Review for the Final Exam

Feel free to comment below if you need some guidance with any problem. As it is customary, I will provide with hints, but no solutions.

  1. Evaluate the integral \displaystyle{\int t^2 e^t\, dt}
  2. Evaluate the integral \displaystyle{\int (x-3) \sqrt{ x^2-6x+5 }\, dx}
  3. Evaluate the integral \displaystyle{\int \frac{1}{x^3 e^{1/x}}\, dx}
  4. Evaluate the integral \displaystyle{\int \frac{x^3+1}{(x+1)^2(x^2+4)}\, dx}
  5. Evaluate the following integral, or indicate if it is divergent:
    \displaystyle{\int_0^\infty \frac{x \tan^{-1}x}{(1+x^2)^{3/2}}\, dx}
  6. Find the volume of the solid obtained by rotating the region bounded by y=x^2 and y=2-x around the line x=1.
  7. Find the volume of the solid obtained by rotating the region bounded by y=e^{-x}, y=1/e, and x=0 around the line y=0.
  8. Find the general term of the sequence \big\{ 3,2, \frac{5}{3}, \frac{3}{2}, \frac{7}{5}, \frac{4}{3}, \dotsc \big\}, and compute its limit.
  9. Compute the limit of the sequence
    \bigg\{ \displaystyle{\frac{n^2+5n+2}{\sqrt{n^4+1}}} \bigg\}_{n=1}^\infty
  10. Compute the limit of the sequence \big\{ \tan (\pi - 1/n) \big\}_{n=1}^\infty
  11. Compute \displaystyle{ \lim_{n\to \infty} \bigg( 1- \frac{2}{n} \bigg)^n }
  12. Study the convergence of the series \displaystyle{\sum_{n=2}^\infty \frac{3^n+4^n}{5^n}}. If convergent, evaluate the sum.
  13. Classify the series \displaystyle{\sum_{n=1}^\infty \frac{\cos (\pi n)}{n^{2/3}}} as absolutely convergent, conditionally convergent, or divergent.

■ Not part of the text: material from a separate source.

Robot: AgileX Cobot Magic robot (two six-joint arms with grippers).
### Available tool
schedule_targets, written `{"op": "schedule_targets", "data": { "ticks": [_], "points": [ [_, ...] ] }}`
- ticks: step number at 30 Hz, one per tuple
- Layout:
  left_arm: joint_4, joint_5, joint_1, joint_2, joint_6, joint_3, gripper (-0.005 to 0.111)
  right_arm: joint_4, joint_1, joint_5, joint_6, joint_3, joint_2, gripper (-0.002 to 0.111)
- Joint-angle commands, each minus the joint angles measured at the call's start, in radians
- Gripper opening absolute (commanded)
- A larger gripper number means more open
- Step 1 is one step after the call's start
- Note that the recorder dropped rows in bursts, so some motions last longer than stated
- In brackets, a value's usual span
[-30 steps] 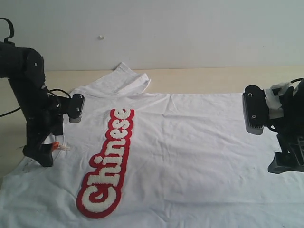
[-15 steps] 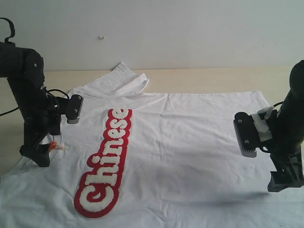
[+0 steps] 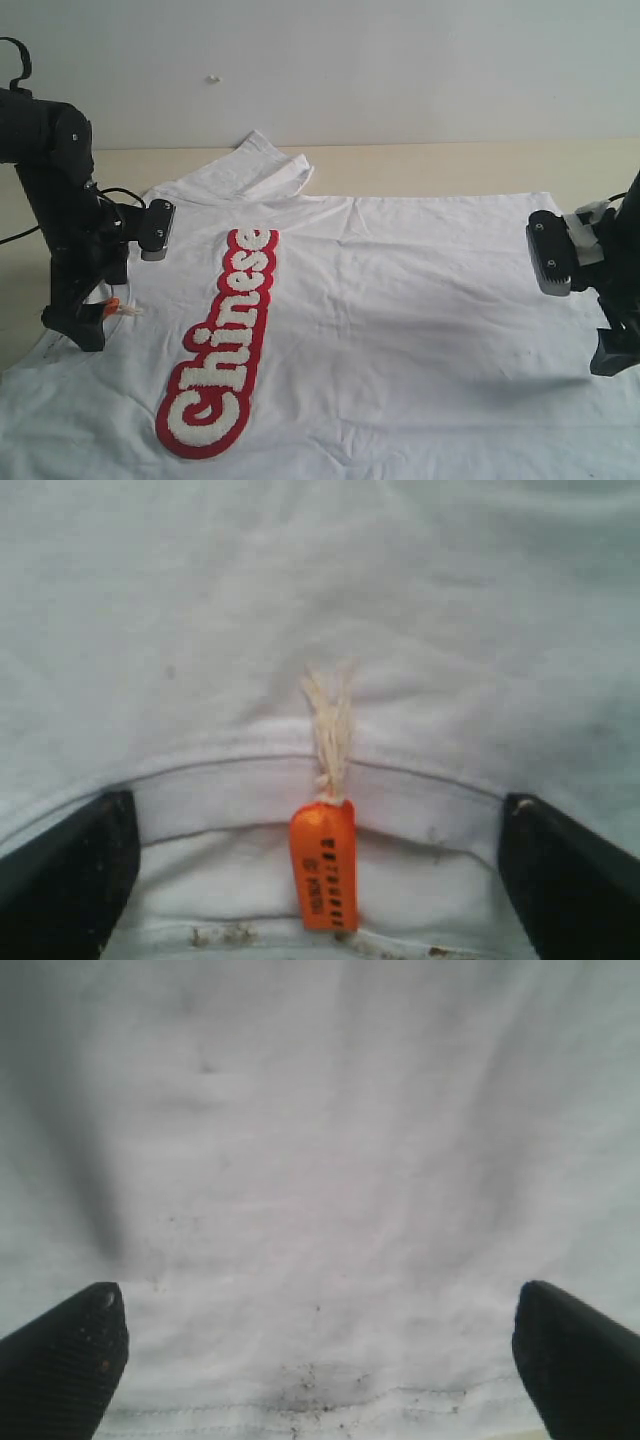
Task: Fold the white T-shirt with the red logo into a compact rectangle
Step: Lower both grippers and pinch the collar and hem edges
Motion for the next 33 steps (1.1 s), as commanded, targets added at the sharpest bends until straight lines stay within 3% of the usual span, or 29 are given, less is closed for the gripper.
{"op": "schedule_targets", "data": {
  "ticks": [1,8,11,13,14,15,17,19,24,25,26,29,33],
  "points": [
    [-0.008,0.033,0.004,0.017,-0.008,0.009,0.093,0.000,-0.006,0.014,-0.008,-0.018,0.041,0.105],
    [-0.008,0.033,0.004,0.017,-0.008,0.009,0.093,-0.012,-0.006,-0.005,-0.008,-0.018,0.109,0.098],
    [-0.008,0.033,0.004,0.017,-0.008,0.009,0.093,-0.012,-0.006,-0.032,0.002,-0.018,0.129,0.082],
    [-0.008,0.033,0.004,0.017,-0.008,0.009,0.093,-0.012,-0.006,-0.045,0.012,-0.018,0.142,0.066],
    [-0.008,0.033,0.004,0.017,-0.008,0.009,0.093,-0.012,-0.006,-0.054,0.020,-0.018,0.144,0.057],
    [-0.008,0.033,0.004,0.017,-0.008,0.009,0.093,-0.012,-0.006,-0.062,0.039,-0.018,0.146,0.039],
    [-0.016,0.031,0.004,0.017,-0.008,0.009,0.093,-0.012,-0.006,-0.062,0.043,-0.018,0.145,0.016],
    [-0.043,0.042,0.004,0.017,-0.030,0.009,0.093,-0.012,-0.006,-0.062,0.067,-0.018,0.145,0.000],
    [-0.050,0.012,0.004,0.017,-0.065,0.009,0.089,-0.012,-0.006,-0.060,0.090,-0.018,0.145,0.000],
    [-0.050,0.012,0.004,0.019,-0.064,0.009,0.083,-0.012,-0.006,-0.055,0.090,-0.018,0.145,0.000],
    [-0.050,0.010,0.004,0.027,-0.064,0.009,0.066,-0.007,-0.006,-0.056,0.099,-0.018,0.145,0.000],
    [-0.050,0.008,0.004,0.056,-0.064,0.018,0.003,-0.007,-0.006,-0.056,0.140,-0.018,0.145,0.000],
    [-0.046,-0.018,0.004,0.065,-0.060,0.043,0.004,-0.007,-0.006,-0.056,0.144,-0.018,0.145,0.000]
  ]
}}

  14. Classify the series \displaystyle{\sum_{n=1}^\infty \frac{(-1)^n n}{e^n}} as absolutely convergent, conditionally convergent, or divergent.
  15. Find the interval of convergence of the power series \displaystyle{ \sum_{n=0}^\infty \frac{(-3)^n x^n}{\sqrt{n+1}}}.
  16. Express the function f(x) = \displaystyle{\frac{2x}{x^3+8}} as a power series.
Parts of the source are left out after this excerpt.